Our environment also promotes physical inactivity. Life requires a little hard work. Instability plays an important role in weight loss and poor health. Watching television, playing video games, and using a computer is mostly physical sophistication. The more time people spend in these blasphemous activities, the more likely they are to be overweight, the more likely they are to pick up the metabolic risk factors for chronic and chronic diseases (high blood lipids, high blood pressure, and high blood glucose). Restless activities can help you gain weight in many ways.

  • First, they simply need less energy than their metabolic rate.
  • Second, they replace the time spent in more active activities.
  • Third, watching television affects food purchases and interacts with food snacking on high calorie, solid fats. The most heavily advertised sugary foods and beverages.

People can be obese, therefore, not because they eat too much, but because they move too little, not only in purpose-related exercise, but also in the activities of daily life. Studies have shown that the difference in time between obese and lean people consumes about 350 kcal a day in lying, sitting, standing and eating. In general, lean people are more active in their careers and leisure time. The energy expended in non-invasive everyday activities – called non-exercise activity thermogenesis (NEAT) – performs a significant function.

Problems of Overweight and Obesity

Millions of American adults are trying to lose weight any day. Some of them may not even need to lose weight. Others may benefit from weight loss, but they will not succeed. Very few people succeed in losing weight, and even fewer succeed permanently. For many people, further dieting and improving exercise habits may be enough to prevent weight gain.
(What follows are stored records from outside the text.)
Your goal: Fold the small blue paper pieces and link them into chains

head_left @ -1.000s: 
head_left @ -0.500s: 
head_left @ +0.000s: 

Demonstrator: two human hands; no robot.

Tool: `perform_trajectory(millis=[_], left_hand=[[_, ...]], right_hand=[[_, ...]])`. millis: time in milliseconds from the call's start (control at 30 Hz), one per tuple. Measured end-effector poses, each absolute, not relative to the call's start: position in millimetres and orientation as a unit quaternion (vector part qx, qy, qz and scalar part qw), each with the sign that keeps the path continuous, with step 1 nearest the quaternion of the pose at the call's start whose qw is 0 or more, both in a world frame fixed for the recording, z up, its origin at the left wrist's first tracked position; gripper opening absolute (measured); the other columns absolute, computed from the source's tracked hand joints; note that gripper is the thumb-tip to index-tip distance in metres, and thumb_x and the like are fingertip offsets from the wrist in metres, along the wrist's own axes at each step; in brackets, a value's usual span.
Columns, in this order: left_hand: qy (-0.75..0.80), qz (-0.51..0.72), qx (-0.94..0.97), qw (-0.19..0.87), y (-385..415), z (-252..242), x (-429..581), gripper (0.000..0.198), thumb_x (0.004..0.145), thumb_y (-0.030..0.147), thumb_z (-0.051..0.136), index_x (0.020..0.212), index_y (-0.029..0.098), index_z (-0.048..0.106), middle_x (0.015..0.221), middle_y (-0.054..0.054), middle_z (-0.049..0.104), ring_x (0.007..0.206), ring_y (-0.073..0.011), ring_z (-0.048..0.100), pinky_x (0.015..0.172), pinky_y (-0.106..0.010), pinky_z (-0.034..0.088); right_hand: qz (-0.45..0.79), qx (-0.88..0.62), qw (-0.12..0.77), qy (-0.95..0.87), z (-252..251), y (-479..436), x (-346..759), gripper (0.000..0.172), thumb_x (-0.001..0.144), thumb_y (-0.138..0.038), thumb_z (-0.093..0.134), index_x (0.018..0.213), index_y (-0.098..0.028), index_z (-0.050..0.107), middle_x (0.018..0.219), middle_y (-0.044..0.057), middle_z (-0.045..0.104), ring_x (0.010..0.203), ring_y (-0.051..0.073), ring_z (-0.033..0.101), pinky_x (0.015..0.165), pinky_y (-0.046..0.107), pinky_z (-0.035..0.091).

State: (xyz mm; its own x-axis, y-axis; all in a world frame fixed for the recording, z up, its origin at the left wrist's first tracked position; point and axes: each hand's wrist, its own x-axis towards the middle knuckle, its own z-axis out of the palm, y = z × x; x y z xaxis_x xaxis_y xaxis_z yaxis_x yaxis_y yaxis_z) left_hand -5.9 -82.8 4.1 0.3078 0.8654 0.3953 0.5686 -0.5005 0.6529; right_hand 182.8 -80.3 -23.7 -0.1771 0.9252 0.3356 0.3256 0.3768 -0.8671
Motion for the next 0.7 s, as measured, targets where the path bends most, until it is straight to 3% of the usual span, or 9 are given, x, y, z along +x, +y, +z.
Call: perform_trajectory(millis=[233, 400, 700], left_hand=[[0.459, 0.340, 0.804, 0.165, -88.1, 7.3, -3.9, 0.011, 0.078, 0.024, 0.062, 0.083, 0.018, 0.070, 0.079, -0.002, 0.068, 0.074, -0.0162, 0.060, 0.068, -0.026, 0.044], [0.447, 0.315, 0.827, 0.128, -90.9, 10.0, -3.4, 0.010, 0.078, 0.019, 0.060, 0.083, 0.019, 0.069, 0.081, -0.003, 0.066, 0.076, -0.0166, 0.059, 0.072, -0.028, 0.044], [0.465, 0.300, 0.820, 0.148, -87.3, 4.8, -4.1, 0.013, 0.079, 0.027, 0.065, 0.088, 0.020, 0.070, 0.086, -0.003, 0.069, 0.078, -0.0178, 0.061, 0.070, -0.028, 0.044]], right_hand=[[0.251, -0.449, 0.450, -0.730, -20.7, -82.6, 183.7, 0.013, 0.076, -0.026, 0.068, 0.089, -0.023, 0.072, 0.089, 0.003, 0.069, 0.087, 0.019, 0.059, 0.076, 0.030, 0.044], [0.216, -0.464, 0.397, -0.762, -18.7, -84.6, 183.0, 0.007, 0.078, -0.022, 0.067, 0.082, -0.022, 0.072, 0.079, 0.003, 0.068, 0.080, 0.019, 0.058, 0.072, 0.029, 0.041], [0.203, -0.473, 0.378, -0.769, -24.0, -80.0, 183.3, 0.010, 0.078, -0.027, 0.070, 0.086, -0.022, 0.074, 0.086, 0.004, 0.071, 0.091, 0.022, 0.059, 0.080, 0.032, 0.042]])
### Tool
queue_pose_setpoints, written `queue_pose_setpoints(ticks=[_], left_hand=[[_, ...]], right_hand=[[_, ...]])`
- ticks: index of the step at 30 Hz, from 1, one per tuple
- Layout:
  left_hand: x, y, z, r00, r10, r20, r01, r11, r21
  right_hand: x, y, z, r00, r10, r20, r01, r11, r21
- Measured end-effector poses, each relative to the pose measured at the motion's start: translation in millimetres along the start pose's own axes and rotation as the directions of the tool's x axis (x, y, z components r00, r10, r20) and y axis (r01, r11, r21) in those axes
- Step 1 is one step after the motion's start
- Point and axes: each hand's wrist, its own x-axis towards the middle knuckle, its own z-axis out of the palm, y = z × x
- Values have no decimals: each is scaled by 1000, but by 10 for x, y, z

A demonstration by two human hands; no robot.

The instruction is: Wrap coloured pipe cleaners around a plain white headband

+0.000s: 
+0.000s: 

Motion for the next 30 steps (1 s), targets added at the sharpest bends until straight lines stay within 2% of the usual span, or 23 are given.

Whether a person will benefit from weight loss is a health question.

Health Risks

Obesity produces many health issues. Health professionals use BMI and waist circumference to determine the potential health risk of obesity. BMI is high and as the length of the waist increases, so does the risk of heart disease, type 2 diabetes, and any other cause of death. Weight loss is recommended for people with obesity (BMI ≥ 30) and for those who are overweight (BMI 25 to 29.9) with one or more obesity risk factors associated with:

  • Hypertension
  • Fatty liver disease
  • Abnormal blood lipids
  • Diabetes or pre-diabetes
  • Sleep apnea

Simple weight loss can improve blood lipids, blood glucose and blood pressure. Losing more weight can have more benefits and may even reduce the need for medication.

Also, read this article: Why Do We Get Fat? The Science Behind Being Overweight

Usman loves to write about motivational content, self-development, and anything related to living a healthy life. He has a passion for helping others to be the best version of themselves.